* _Problem description_
Below is a listing. Write out exactly its lines between the one holding "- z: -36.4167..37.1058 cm" and the one holding "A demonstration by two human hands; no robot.", inclusive.

* _The data_
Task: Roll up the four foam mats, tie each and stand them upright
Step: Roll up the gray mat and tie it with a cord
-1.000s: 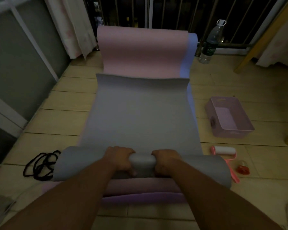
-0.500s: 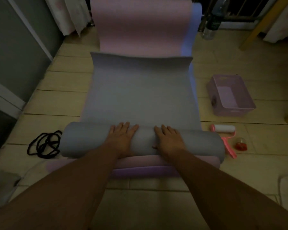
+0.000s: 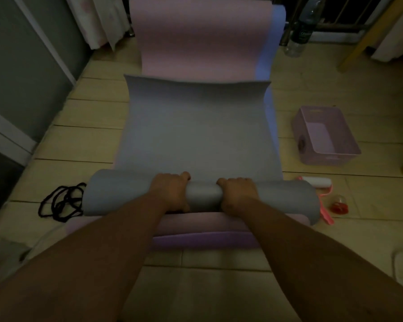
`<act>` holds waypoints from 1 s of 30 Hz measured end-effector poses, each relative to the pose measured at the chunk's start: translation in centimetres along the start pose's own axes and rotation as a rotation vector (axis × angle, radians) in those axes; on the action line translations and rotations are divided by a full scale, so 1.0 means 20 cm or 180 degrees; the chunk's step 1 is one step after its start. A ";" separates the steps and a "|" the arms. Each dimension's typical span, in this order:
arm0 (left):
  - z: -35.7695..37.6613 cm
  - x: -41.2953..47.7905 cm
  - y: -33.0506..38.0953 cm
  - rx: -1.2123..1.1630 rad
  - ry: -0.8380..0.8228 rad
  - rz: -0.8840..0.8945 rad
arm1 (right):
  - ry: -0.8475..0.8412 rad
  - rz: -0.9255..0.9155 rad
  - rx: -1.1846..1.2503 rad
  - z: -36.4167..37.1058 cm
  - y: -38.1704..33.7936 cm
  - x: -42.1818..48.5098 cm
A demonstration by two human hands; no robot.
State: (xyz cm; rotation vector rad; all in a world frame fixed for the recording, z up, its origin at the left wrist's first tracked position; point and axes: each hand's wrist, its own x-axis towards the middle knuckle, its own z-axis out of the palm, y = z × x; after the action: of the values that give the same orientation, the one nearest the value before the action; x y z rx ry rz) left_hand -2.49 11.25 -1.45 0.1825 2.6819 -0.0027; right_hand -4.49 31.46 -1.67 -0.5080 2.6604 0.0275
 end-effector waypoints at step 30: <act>0.10 -0.11 0.02 -0.0287 0.0606 0.0044 | 0.0490 -0.0350 0.0328 0.06 0.10 -0.11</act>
State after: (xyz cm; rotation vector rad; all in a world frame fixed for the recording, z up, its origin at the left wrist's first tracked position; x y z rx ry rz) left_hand 0.36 11.41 -2.35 0.1812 2.8629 0.1466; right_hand -2.91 34.22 -2.08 -0.6450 2.7601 -0.1878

* _Task answer_
  - z: -36.4167..37.1058 cm
  - y: -38.1704..33.7936 cm
  - x: -42.1818..48.5098 cm
A demonstration by two human hands; no robot.

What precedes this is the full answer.